**RAW DATA**
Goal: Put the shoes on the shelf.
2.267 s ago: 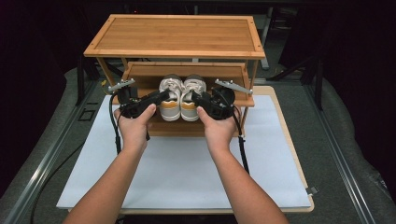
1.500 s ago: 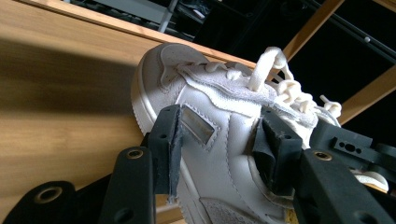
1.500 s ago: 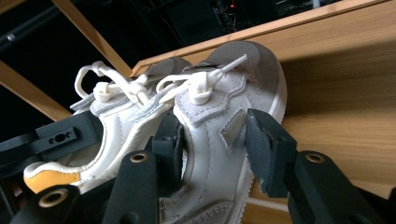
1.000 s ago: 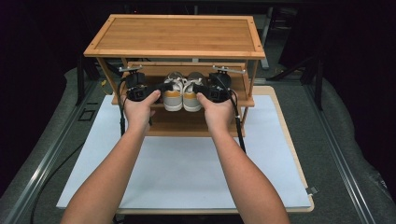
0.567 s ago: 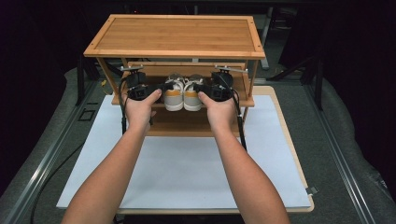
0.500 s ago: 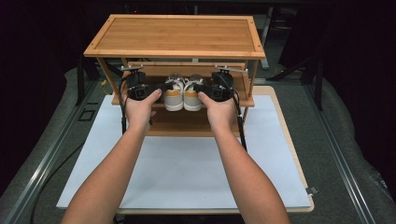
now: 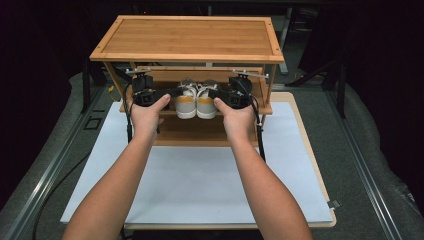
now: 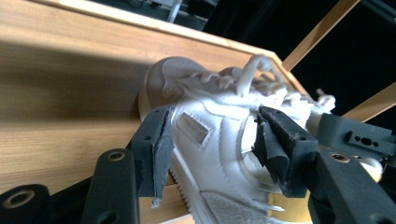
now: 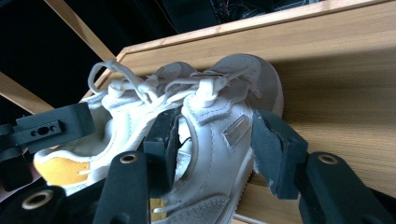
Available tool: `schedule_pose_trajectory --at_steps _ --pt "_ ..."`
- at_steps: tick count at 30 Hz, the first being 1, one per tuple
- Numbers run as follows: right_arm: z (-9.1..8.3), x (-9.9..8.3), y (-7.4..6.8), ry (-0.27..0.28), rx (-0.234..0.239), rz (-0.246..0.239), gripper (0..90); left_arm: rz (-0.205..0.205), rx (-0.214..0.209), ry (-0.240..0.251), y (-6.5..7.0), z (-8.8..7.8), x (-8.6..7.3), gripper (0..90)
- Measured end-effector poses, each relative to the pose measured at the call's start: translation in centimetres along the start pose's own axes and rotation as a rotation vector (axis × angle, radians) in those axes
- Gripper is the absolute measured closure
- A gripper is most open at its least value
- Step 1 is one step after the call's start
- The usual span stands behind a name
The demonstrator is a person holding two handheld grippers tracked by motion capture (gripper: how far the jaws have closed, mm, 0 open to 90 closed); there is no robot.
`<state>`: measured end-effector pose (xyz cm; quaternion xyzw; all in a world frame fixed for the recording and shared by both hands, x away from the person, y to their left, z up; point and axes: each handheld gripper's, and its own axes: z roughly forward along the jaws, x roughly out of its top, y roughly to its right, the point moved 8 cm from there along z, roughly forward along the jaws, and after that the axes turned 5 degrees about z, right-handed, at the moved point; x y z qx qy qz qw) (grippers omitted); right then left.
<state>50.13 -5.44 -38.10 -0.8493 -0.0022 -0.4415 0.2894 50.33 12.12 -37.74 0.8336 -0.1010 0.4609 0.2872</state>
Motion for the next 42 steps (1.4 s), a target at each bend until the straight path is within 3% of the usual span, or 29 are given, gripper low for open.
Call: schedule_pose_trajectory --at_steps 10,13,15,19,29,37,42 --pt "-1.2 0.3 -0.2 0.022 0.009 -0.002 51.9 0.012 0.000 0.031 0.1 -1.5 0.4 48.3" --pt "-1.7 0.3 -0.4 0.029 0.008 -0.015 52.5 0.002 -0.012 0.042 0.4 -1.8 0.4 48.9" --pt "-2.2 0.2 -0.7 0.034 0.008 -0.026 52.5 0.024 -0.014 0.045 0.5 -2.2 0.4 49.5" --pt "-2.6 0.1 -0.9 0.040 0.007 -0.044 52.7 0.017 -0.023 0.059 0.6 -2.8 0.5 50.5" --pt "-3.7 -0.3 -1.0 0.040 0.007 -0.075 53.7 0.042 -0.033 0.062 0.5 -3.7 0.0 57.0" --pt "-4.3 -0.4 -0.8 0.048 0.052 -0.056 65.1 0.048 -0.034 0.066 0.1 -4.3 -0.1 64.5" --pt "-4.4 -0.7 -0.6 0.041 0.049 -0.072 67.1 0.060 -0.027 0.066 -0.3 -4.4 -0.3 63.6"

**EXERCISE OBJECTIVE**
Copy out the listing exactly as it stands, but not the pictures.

**RESULT FOR THIS TASK**
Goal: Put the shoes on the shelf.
2.267 s ago: 
1.500 s ago: 
1.500 s ago: 
1.000 s ago: 
0.567 s ago: 
0.500 s ago: 
now: 
now: 
now: 
Available tool: `schedule_pose_trajectory --at_steps _ --pt "_ ..."`
- at_steps: tick count at 30 Hz, the first being 1, one per tuple
- Numbers run as follows: right_arm: z (-9.1..8.3), x (-9.9..8.3), y (-7.4..6.8), ry (-0.27..0.28), rx (-0.234..0.239), rz (-0.246..0.239), gripper (0..90); left_arm: rz (-0.205..0.205), rx (-0.214..0.209), ry (-0.240..0.251), y (-6.5..7.0), z (-8.8..7.8), x (-8.6..7.3), gripper (0..90)
- Measured end-effector poses, each relative to the pose measured at the call's start: translation in centimetres along the start pose's own axes and rotation as a rotation vector (axis × angle, radians) in those axes
- Gripper is the absolute measured closure
- A gripper is most open at its least value
- Step 1 is one step after the call's start
- The usual span stands behind a name
The demonstrator is a person holding two handheld grippers tracked by motion capture (gripper: how far the jaws have closed, mm, 0 open to 90 closed); there is no robot.
`<state>`: measured end-effector pose (xyz cm; quaternion xyzw; all in a world frame fixed for the recording and shared by both hands, x away from the person, y to their left, z up; point and axes: each handheld gripper's, and its own axes: z roughly forward along the jaws, x roughly out of its top, y roughly to its right, the point moved 8 cm from there along z, roughly forward along the jaws, and after that the axes turned 5 degrees about z, right-handed, at the moved point; x y z qx qy qz qw) (grippers omitted); right then left.
<state>50.13 -5.44 -38.10 -0.8493 -0.0022 -0.4415 0.2894 50.33 12.12 -37.74 0.8336 -0.1010 0.4609 0.2872</state>
Motion for the next 42 steps (1.4 s), a target at each bend until the straight path is within 3% of the usual span, or 29 are given, gripper low for open.
Call: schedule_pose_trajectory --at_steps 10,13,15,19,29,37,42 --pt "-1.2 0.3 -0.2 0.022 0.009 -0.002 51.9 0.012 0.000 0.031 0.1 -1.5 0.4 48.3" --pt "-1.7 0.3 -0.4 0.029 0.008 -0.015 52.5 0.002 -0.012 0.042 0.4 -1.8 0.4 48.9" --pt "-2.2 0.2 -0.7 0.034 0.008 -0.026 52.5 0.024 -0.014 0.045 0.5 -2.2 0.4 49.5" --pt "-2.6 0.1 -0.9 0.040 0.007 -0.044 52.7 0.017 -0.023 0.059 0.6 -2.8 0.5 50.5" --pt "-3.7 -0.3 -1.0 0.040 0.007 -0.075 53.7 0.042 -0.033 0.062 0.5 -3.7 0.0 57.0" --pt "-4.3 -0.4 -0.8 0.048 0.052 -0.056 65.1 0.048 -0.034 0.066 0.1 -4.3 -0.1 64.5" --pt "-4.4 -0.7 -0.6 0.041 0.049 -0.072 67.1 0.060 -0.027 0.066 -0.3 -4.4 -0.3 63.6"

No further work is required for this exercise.